◆ WHAT TO DO
Whenever a line in the data below includes the string "tall", copy it out.

◆ EXERCISE MATERIAL
^^^^^^^^^^^^^^^^

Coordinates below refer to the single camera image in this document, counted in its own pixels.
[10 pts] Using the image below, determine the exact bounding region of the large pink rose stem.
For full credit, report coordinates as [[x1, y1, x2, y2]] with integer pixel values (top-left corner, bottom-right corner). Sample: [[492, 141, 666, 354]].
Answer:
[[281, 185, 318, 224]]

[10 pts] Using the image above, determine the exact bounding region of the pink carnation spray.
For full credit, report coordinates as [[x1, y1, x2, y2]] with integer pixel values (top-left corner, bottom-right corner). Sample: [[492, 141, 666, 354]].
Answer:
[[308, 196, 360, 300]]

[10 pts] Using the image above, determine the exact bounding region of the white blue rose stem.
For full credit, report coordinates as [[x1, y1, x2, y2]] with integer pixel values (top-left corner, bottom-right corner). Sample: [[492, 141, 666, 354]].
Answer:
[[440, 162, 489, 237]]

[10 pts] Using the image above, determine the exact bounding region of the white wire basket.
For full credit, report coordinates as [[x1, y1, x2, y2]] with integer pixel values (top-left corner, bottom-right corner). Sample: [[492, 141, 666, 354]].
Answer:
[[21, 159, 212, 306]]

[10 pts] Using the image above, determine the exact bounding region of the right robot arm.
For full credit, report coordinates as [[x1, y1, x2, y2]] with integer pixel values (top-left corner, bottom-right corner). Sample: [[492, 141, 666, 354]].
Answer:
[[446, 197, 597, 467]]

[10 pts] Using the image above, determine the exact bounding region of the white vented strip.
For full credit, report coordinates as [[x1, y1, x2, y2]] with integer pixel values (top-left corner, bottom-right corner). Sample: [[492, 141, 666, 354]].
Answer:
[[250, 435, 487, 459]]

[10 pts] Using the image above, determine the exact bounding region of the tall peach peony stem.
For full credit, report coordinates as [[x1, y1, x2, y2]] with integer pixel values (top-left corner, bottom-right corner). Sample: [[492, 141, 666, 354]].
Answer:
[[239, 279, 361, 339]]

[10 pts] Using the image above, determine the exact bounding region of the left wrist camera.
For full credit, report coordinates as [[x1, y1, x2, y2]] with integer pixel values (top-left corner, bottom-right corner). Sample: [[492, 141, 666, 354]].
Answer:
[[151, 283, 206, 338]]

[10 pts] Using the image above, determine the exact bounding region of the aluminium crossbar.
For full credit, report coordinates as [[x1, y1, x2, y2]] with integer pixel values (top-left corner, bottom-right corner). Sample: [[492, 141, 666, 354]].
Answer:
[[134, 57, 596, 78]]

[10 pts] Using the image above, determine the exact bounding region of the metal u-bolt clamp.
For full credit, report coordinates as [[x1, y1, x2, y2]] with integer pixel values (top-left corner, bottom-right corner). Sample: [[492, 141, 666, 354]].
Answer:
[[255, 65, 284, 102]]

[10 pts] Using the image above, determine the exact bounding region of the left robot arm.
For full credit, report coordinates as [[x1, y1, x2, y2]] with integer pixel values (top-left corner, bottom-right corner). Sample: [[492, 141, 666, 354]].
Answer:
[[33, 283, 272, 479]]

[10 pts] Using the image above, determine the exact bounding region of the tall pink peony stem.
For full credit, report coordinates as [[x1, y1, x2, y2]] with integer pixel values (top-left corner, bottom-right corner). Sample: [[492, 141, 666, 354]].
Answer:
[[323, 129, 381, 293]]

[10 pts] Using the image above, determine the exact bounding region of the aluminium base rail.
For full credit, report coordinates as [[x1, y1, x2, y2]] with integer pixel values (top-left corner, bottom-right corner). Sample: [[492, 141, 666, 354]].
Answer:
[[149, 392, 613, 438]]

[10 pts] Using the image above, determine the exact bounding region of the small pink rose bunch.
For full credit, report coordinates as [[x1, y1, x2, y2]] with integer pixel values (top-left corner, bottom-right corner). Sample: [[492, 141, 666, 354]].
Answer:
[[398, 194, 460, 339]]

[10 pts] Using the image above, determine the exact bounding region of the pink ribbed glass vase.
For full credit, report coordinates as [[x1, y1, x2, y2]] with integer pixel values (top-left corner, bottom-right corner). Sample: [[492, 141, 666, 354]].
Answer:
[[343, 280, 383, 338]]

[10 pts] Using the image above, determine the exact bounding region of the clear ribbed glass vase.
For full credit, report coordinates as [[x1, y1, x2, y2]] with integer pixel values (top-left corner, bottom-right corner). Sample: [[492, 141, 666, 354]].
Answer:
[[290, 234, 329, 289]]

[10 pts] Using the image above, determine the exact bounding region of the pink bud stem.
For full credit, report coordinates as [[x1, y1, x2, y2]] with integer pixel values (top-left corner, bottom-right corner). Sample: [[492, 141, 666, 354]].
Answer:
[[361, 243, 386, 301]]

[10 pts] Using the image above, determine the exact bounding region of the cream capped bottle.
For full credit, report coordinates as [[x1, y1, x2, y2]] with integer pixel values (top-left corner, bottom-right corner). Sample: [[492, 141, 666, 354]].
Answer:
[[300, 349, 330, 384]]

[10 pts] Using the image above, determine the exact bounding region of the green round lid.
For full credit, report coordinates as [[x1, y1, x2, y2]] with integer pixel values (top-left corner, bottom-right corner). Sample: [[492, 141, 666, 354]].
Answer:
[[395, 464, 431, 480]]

^^^^^^^^^^^^^^^^

◆ PROBLEM SOLUTION
[10 pts] Using the image above, determine the exact bounding region of the tall peach peony stem.
[10 pts] Using the image above, determine the exact bounding region of the tall pink peony stem.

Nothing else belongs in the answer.